ERISA section 515 imposes a statutory obligation to make contributions to employee benefit funds on "[e]very employer who is obligated to make contributions to a multiemployer plan under the terms of the plan or under the terms of a collectively bargained agreement. . . ." 29 U.S.C. § 1145. Generally, an individual officer will not be held personally liable for corporate ERISA obligations "solely by virtue of his role as officer, shareholder, or manager." Sasso v. Cervoni, 985 F.2d 49, 50 (2d Cir. 1993). Instead, the court must determine whether "special circumstances, beyond an individual's officer status or corporate duties, might warrant the imposition of personal liability for a corporation's ERISA obligations." Id. (citing Lowen v. Tower Asset Mgmt., 829 F.2d 1209, 1220-21 (2d Cir. 1987)). Examples of these "special circumstances" include (1) knowing participation in a breach of ERISA fiduciary duties, (2) conspiring to divert ERISA funds for personal benefit, (3) intermingling personal and corporate assets, (4) engaging in fraudulent conduct, or (5) where the individual is in fact the corporation or the corporation's "alter ego." See Finkel v. Frattarelli Bros. Inc., 2008 WL 2483291 at *13 (E.D.N.Y. June 17, 2008).

The Second Circuit has held that in "extraordinary cases" an individual corporate officer who did not sign the collective bargaining agreement in an individual capacity may nonetheless be held personally liable for the corporation's delinquent ERISA contributions where that individual "has committed fraud . . . or acted in concert with a fiduciary to breach a fiduciary obligation. . . ." Cement and Concrete Workers Dist. Council Welfare Fund, Pension Fund, Legal Services Fund and Annuity Fund v. Lollo, 35 F.3d 29, 36 (2d Cir. 1994) (citing Leddy v. Standard Drywall, Inc., 875 F.2d 383 (2d Cir. 1989) (corporate officer convicted of criminal conspiracy to defraud the funds held liable for ERISA obligations) and Diduck v.
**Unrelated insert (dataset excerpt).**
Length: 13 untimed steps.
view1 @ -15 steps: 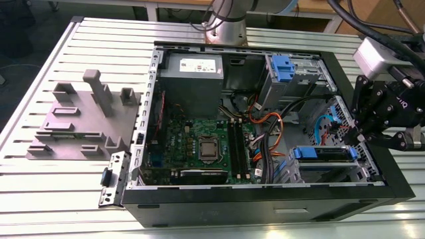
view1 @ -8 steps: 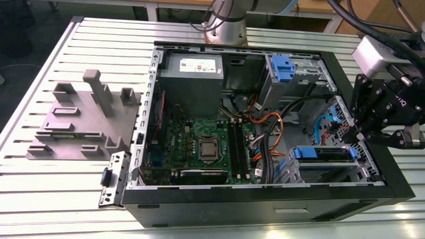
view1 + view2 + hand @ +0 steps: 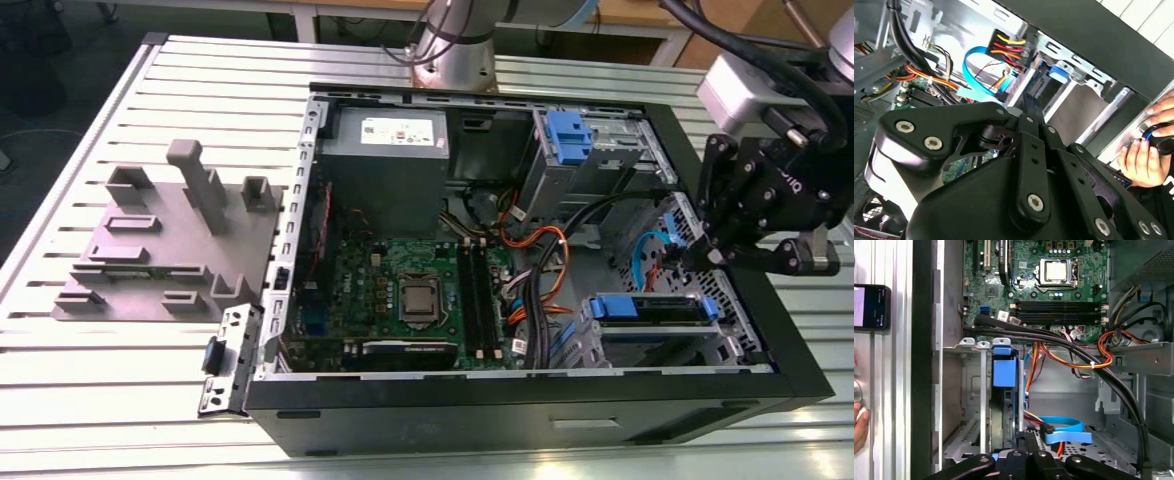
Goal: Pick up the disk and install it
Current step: 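Insert the first disk wire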
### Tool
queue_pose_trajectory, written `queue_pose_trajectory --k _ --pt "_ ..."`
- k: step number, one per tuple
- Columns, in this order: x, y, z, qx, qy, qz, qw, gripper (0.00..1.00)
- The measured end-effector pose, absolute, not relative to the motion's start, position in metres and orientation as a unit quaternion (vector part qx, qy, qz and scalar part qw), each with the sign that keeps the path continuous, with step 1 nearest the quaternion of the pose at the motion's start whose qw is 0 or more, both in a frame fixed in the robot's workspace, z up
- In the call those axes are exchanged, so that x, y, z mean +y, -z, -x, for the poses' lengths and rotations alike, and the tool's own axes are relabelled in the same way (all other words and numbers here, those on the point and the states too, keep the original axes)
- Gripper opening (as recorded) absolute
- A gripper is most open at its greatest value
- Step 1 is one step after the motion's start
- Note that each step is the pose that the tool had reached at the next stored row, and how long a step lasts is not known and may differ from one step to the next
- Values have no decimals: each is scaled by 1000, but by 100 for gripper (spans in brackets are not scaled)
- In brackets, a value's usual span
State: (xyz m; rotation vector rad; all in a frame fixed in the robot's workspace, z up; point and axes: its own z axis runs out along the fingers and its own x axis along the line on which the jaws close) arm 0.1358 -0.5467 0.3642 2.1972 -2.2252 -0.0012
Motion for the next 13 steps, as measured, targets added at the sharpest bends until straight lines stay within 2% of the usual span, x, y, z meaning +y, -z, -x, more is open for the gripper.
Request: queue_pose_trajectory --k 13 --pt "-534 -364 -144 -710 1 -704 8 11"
Kaszycki Sons Contractors, Inc., 974 F.2d 270 (2d Cir. 1992) (parties who knowingly participate in fiduciary breaches may be liable under ERISA to the same extent as the fiduciaries)).
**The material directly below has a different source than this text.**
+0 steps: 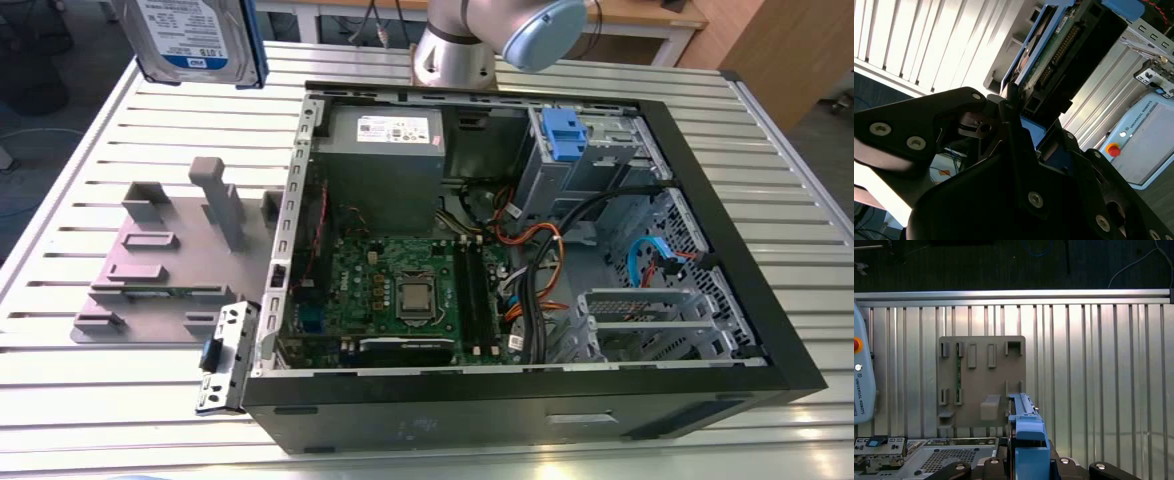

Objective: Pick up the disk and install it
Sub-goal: 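Pick up the disk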

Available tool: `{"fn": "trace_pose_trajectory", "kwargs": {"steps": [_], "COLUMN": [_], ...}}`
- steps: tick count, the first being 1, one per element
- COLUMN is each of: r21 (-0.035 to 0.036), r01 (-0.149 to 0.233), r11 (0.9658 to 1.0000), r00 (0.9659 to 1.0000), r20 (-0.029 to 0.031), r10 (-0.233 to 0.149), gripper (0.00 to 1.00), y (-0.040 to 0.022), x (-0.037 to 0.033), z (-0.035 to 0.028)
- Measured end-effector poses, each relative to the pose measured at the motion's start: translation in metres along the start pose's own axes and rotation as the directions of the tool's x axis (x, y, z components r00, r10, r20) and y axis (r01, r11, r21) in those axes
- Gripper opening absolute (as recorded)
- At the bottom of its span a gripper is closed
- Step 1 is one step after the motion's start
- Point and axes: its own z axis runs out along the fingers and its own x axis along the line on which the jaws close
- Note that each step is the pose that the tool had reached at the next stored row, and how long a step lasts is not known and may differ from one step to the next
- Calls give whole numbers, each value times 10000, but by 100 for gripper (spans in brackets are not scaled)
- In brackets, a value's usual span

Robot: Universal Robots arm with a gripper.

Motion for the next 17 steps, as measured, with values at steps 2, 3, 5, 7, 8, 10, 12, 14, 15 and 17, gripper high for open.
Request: {"fn": "trace_pose_trajectory", "kwargs": {"steps": [2,3,5,7,8,10,12,14,15,17], "r21": [-1,0,0,0,0,-1,-1,0,0,-1], "r01": [0,0,-1,0,-1,0,0,0,-1,0], "r11": [10000,10000,10000,10000,10000,10000,10000,10000,10000,10000], "r00": [10000,10000,10000,10000,10000,10000,10000,10000,10000,10000], "r20": [0,0,0,0,0,0,0,0,0,0], "r10": [0,0,1,0,1,0,0,0,1,0], "gripper": [36,36,36,36,36,36,36,36,36,36], "y": [-12,-17,-26,-34,-37,-44,-52,-59,-61,-67], "x": [-1,-1,-1,-1,-1,-2,-2,-2,-2,-2], "z": [0,0,0,0,0,0,0,0,0,0]}}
Lollo established a two-step inquiry to determine whether a corporate official should be held personally liable for fraudulent conduct. First, the court must determine whether the individual is a "controlling corporate official" by "examin[ing] the officer's actual role in the company's affairs and relationship to the company's wrongdoing." Lollo, 35 F.3d at 33; see also N.Y. City Dist. Council of Carpenters Pension Fund v. Quantum Constr., 2008 WL 5159777 at *7 (S.D.N.Y. December 9, 2008) (evidence of individual's actual operational control over corporate affairs and involvement in fraud weighs in favor of finding personal liability). Second, the court must determine whether plaintiffs have established the common law elements of fraud, which include (1) a material false representation or omission of an existing fact, (2) knowledge of its falsity, (3) intent to defraud, (4) reasonable reliance, and (5) damages. Lollo, 35 F.3d at 33; see also Finkel, 2008 WL 2483291 at *13 (finding numerous material factual disputes regarding fraudulent conduct precluding summary judgment on personal liability of corporate officials).
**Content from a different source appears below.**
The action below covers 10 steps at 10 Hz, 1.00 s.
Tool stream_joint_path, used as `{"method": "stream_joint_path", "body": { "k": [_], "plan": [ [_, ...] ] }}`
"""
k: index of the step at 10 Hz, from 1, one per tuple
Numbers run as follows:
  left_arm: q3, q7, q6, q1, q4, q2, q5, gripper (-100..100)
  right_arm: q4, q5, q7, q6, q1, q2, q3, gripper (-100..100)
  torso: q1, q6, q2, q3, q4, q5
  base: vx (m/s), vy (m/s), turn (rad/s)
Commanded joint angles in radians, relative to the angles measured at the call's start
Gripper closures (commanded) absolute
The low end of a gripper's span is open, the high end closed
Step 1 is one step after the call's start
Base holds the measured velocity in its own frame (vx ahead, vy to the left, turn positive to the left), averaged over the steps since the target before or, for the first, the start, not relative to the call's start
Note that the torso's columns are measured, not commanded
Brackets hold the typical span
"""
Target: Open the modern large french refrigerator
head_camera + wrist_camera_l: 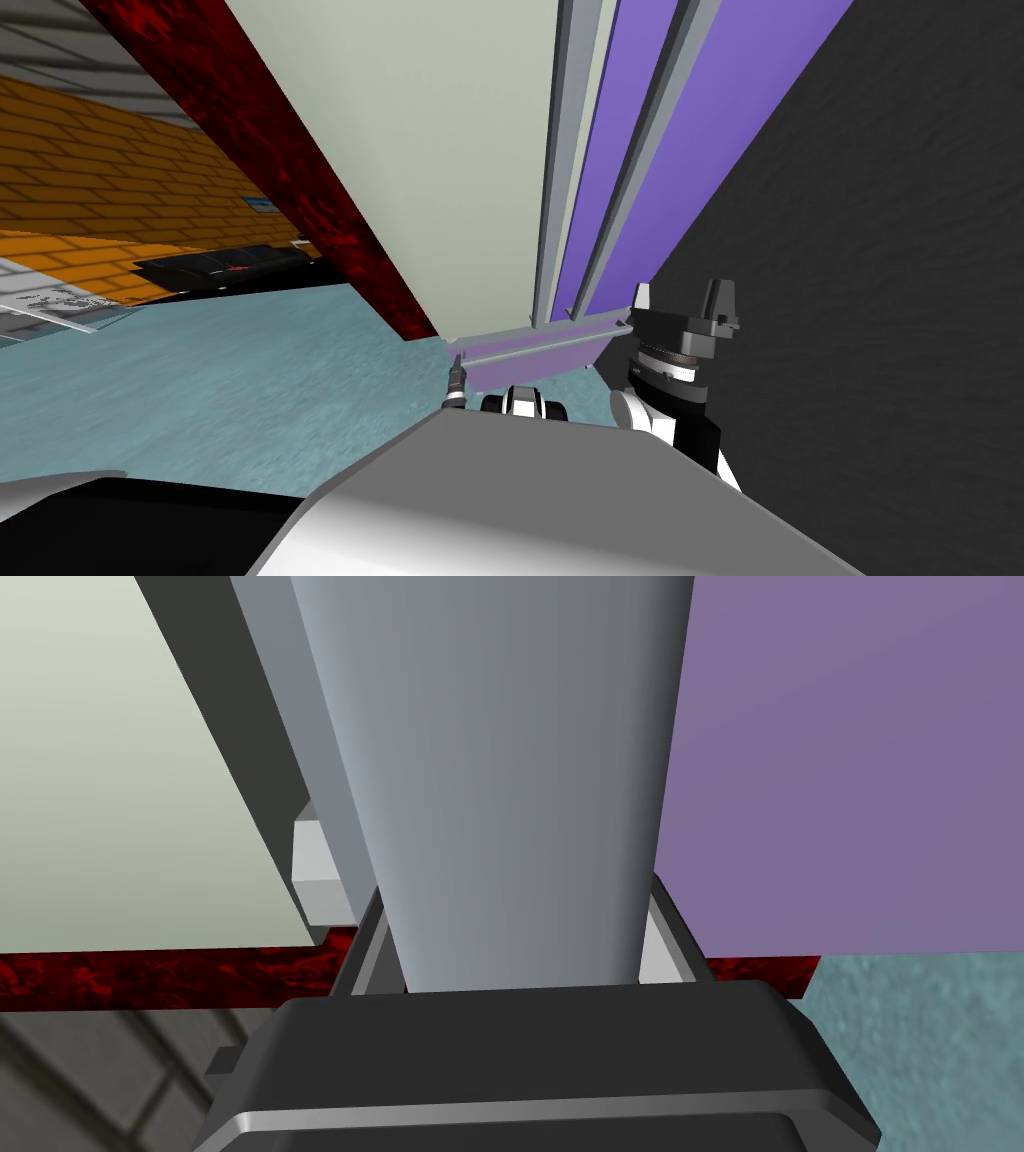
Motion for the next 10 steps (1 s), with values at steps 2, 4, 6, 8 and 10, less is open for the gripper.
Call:
{"method": "stream_joint_path", "body": {
  "k": [2, 4, 6, 8, 10],
  "plan": [
    [-0.007, 0.002, 0.049, -0.011, -0.021, 0.004, -0.004, 100, 0.0, 0.0, 0.0, 0.0, 0.0, 0.0, 0.0, 0, -0.004, -0.001, 0.009, 0.005, 0.001, 0.0, -0.169, -0.055, 0.029],
    [-0.013, 0.004, 0.089, -0.021, -0.038, 0.007, -0.007, 100, 0.0, 0.0, 0.0, 0.0, 0.0, 0.0, 0.0, 0, -0.002, -0.001, 0.003, 0.001, 0.002, -0.002, -0.175, -0.032, 0.021],
    [-0.011, 0.005, 0.084, -0.023, -0.037, 0.011, -0.007, 100, 0.0, 0.0, 0.0, 0.0, 0.0, 0.0, 0.0, 0, -0.002, -0.002, 0.0, -0.001, 0.001, -0.002, -0.119, -0.029, 0.01],
    [-0.017, 0.006, 0.095, -0.017, -0.044, 0.009, -0.01, 100, 0.0, 0.0, 0.0, 0.0, 0.0, 0.0, 0.0, 0, -0.002, -0.002, 0.0, -0.001, 0.001, -0.003, -0.131, -0.036, 0.021],
    [-0.02, 0.006, 0.1, -0.015, -0.049, 0.008, -0.012, 100, 0.0, 0.0, 0.0, 0.0, 0.0, 0.0, 0.0, 0, -0.002, -0.002, 0.005, 0.003, 0.001, -0.001, -0.177, -0.056, 0.013]
  ]
}}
In this case, plaintiffs claim that Bill and John Farrell should be held personally liable for the delinquent ERISA contributions and membership dues sought as damages because of their direct involvement in the establishment and operation of Roof Craft as an "alter ego" of A.W. Farrell. Plaintiffs cite Burke v. Hamilton Equipment Installers, Inc., 2006 WL 3831380 (W.D.N.Y. 2006), aff'd, 528 F.3d 108 (2d Cir. 2008), in which the district court found after a bench trial that the "withdrawal liability" incurred by a signatory to a collective bargaining agreement with the Buffalo Carpenters Pension Fund could be attributed to a successor entity under the alter ego theory. The court explained that this theory arises not directly from any particular statutory provision, "but rather from a general federal policy of piercing the corporate veil when necessary to protect employee benefits." Id., 2006 WL 3831380 at *5 (quoting New York Sate Teamsters Conference Pension Retirement Fund v. Express Services, Inc., 426 F.3d 640, 647 (2d Cir. 2005)). "The rationale is that an employer who evades his pension responsibilities gains an unearned advantage in his labor activities. Moreover, underlying congressional policy behind ERISA clearly favors the disregard of the corporate entity in cases where employees are denied their pension benefits." Mass. Carpenters Central Collection Agency v. Belmont Concrete Corp., 139 F.3d 304, 308 (1st Cir. 1998), quoted in Burke, 2006 WL 3831380 at *5 (internal quotes and citation omitted).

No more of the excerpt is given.